• _Items from a data source_:
------------

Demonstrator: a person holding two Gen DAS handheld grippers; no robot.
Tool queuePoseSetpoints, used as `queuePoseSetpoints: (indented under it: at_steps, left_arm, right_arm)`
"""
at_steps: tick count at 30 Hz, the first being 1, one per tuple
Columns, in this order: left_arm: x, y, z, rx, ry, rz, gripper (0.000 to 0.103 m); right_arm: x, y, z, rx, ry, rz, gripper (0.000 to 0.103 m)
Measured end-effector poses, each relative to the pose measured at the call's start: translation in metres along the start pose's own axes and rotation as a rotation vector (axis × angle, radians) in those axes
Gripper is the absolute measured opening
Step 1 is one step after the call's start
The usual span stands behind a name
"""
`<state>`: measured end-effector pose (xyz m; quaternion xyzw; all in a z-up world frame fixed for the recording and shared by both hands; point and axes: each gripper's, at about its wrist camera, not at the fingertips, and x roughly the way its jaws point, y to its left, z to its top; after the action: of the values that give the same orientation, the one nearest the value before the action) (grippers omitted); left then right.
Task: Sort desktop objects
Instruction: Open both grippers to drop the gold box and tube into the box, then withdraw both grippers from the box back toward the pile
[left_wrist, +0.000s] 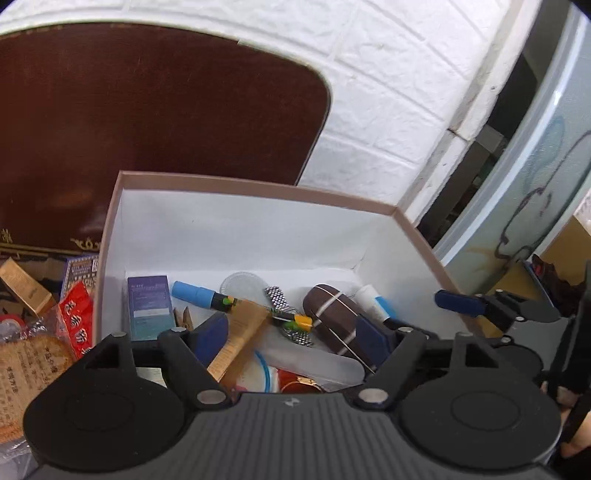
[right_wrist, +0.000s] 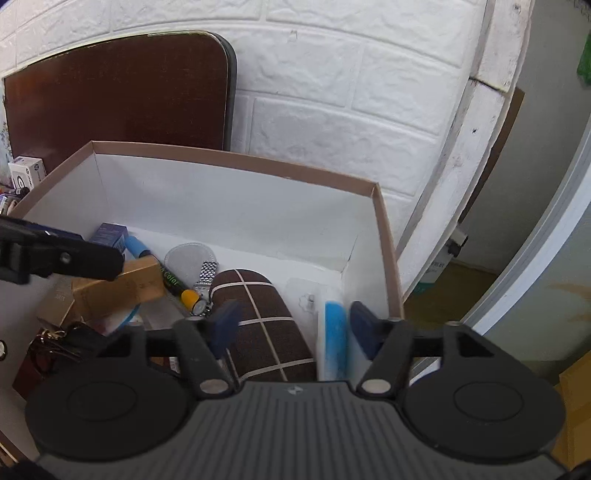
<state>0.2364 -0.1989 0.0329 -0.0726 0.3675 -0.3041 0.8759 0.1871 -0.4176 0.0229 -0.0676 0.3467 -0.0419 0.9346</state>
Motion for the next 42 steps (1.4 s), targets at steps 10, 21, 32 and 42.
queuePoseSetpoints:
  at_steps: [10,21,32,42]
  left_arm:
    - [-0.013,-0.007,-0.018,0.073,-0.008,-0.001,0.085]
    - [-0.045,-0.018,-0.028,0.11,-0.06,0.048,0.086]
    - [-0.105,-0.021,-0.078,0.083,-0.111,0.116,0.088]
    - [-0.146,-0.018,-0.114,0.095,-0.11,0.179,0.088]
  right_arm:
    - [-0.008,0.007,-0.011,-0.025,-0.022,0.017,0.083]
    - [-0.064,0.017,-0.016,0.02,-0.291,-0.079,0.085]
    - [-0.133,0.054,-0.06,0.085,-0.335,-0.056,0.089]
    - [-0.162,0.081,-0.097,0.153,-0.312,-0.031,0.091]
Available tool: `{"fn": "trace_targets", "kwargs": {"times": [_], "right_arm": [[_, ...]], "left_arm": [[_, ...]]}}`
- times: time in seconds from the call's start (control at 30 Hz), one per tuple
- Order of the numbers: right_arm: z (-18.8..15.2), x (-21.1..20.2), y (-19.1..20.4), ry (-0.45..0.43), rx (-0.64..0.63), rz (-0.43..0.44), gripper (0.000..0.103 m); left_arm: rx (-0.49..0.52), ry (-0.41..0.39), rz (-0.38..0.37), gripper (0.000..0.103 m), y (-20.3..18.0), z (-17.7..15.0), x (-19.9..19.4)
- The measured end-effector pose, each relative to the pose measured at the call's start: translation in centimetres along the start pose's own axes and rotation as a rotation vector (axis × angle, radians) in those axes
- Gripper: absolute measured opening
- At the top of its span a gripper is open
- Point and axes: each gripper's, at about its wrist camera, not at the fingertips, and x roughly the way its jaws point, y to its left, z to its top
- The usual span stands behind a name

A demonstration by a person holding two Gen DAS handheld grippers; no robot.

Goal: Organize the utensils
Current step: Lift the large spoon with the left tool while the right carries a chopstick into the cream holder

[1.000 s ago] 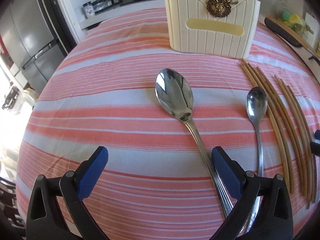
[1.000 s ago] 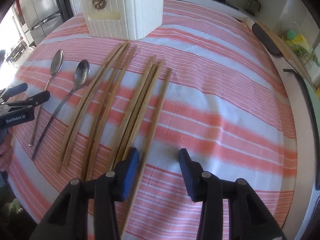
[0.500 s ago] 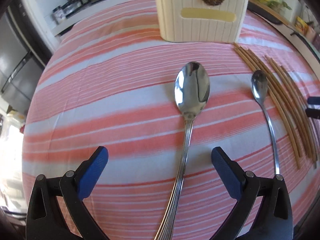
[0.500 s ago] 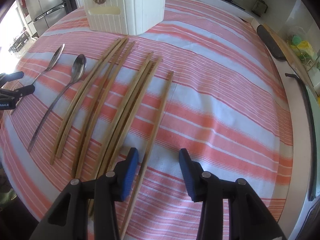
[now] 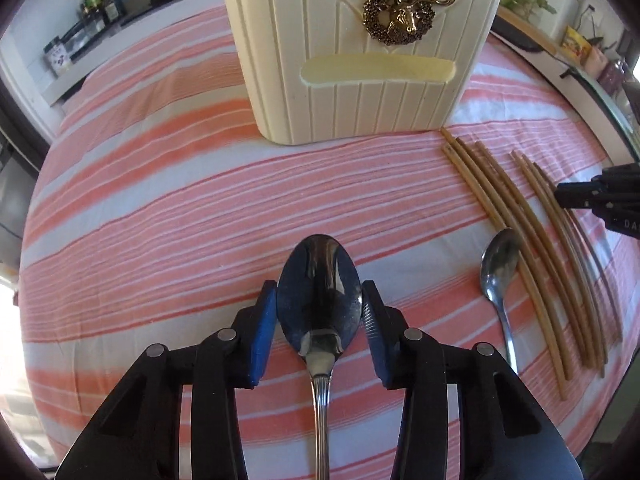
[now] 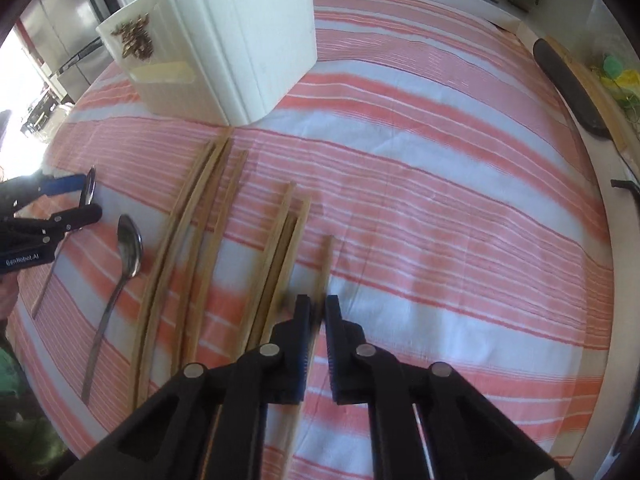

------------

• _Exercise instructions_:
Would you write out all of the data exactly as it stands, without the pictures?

• _Result of the task_:
Demonstrator: a person holding two Gen DAS handheld grippers; no robot.
Tool queuePoseSetpoints, used as `queuePoseSetpoints: (indented under it: at_steps, left_arm, right_arm)`
"""
at_steps: tick count at 30 Hz, the first being 1, one per tuple
Columns, in this order: left_arm: x, y, z, rx, ry, rz, gripper (0.000 to 0.103 m); right_arm: x, y, z, rx, ry, rz, gripper (0.000 to 0.103 m)
Measured end-effector poses, each relative to the pose measured at the call's start: translation in metres along the start pose's own axes and rotation as a rotation vector (axis × angle, radians) in those axes
Gripper is the absolute measured opening
Step 1 is one step after the call's start
The usual span stands behind a name
"""
`<state>`: measured end-effector pose (xyz m; quaternion xyzw; all in a z-up world frame fixed for the recording and shared by both hands; point and axes: each gripper's, at about its wrist camera, not at the fingertips, and x roughly the way its jaws point, y to its left, z to its top; after the action: of the values that give the same orientation, the one nearest the value before the action) (grippers omitted); left then right.
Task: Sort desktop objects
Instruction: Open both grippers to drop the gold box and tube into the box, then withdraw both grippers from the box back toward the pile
[left_wrist, +0.000s] 
[right_wrist, +0.000s] 
<state>0.2364 -0.1989 0.0329 -0.0726 0.3675 -0.3041 0.8759 0.1871 -0.4176 0.0229 -0.0676 0.3467 -0.0419 0.9346</state>
Motion for the next 42 steps (1.4 s), targets at steps 10, 21, 32 and 42.
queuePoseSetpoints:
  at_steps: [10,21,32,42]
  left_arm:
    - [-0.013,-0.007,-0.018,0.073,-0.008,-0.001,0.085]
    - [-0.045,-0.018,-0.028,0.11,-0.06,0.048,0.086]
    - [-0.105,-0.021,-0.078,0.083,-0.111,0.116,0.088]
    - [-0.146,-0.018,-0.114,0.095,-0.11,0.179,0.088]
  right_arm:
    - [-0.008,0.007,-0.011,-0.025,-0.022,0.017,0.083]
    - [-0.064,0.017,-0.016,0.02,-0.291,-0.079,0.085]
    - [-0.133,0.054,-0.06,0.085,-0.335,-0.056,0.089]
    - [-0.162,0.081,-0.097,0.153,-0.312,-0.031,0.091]
Available tool: `{"fn": "trace_targets", "kwargs": {"times": [_], "right_arm": [[_, ...]], "left_arm": [[_, ...]]}}`
- times: time in seconds from the call's start (control at 30 Hz), one per tuple
- Order of the numbers: right_arm: z (-18.8..15.2), x (-21.1..20.2), y (-19.1..20.4), ry (-0.45..0.43), rx (-0.64..0.63), rz (-0.43..0.44), gripper (0.000..0.103 m); left_arm: rx (-0.49..0.52), ry (-0.41..0.39), rz (-0.38..0.37), gripper (0.000..0.103 m), y (-20.3..18.0), z (-17.7..15.0), x (-19.9..19.4)
- The measured end-effector pose, each relative to the pose measured at the call's start: translation in centimetres along the start pose's own axes and rotation as a rotation vector (axis × angle, radians) in those axes
- Gripper: absolute measured opening
- At the top of its span a gripper is open
- Point and axes: each gripper's, at about its wrist camera, not at the fingertips, and x roughly the way its jaws point, y to its left, z to its top
- The usual span stands behind a name

A demonstration by a person holding two Gen DAS handheld grippers; no robot.

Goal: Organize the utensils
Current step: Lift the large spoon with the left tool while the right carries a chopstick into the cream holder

[1.000 s ago] 
[1.000 s ago] 
[0.500 s ago] 
[0.500 s ago] 
[now] 
[now] 

The answer has now been finished.